▶ _Instructions for the task_
Look through the listing below for the string "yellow". Say how many lines hold it, and nothing else.

▶ _Supplied records_
————

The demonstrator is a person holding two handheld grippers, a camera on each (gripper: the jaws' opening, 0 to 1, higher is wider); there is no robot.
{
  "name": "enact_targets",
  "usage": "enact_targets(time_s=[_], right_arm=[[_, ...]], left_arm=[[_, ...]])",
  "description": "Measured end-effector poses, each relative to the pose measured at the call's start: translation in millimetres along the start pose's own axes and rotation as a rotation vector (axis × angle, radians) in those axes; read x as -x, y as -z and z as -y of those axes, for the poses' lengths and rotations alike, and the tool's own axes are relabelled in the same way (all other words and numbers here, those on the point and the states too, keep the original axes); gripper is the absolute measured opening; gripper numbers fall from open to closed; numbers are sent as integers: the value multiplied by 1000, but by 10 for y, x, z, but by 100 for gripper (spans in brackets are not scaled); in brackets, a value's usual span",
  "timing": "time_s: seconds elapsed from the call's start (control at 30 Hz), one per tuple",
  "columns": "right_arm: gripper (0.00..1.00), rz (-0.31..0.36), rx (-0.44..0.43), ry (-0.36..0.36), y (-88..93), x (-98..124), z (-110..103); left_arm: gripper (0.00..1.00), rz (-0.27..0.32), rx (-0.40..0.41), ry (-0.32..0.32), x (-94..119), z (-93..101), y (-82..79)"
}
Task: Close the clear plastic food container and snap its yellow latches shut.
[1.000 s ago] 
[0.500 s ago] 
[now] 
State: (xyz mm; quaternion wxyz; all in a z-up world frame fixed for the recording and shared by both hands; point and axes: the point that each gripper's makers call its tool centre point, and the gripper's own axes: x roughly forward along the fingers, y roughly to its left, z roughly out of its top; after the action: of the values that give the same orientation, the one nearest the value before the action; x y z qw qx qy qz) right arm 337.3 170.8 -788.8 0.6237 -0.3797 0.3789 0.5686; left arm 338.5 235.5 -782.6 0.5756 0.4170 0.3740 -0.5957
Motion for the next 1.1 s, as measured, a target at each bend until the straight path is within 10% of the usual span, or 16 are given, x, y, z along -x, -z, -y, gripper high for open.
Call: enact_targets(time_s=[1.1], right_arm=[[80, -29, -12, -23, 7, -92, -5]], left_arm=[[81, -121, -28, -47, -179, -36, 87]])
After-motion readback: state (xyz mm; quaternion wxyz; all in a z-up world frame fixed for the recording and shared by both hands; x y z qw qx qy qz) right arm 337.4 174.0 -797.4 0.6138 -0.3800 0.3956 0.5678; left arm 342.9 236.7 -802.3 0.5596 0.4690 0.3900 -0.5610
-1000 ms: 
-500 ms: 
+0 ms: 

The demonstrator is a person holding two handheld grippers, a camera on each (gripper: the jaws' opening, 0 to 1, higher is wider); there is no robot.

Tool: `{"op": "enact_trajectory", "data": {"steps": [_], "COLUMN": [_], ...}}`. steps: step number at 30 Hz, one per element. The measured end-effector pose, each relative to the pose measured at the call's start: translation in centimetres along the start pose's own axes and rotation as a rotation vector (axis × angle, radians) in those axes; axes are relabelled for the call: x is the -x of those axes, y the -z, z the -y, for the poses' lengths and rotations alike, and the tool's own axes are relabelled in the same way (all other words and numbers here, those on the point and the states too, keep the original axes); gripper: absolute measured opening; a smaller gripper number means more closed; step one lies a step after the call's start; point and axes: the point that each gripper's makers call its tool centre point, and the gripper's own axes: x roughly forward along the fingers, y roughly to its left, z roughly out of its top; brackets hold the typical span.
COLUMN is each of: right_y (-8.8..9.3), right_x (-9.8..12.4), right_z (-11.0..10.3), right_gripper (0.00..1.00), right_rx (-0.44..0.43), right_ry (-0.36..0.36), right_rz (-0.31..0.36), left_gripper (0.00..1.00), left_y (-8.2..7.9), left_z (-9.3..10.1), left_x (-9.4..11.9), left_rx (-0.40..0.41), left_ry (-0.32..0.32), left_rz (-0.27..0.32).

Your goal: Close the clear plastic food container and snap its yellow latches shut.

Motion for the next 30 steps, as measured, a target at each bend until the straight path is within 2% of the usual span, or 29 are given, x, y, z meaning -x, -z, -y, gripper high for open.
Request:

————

▶ _Problem solution_
2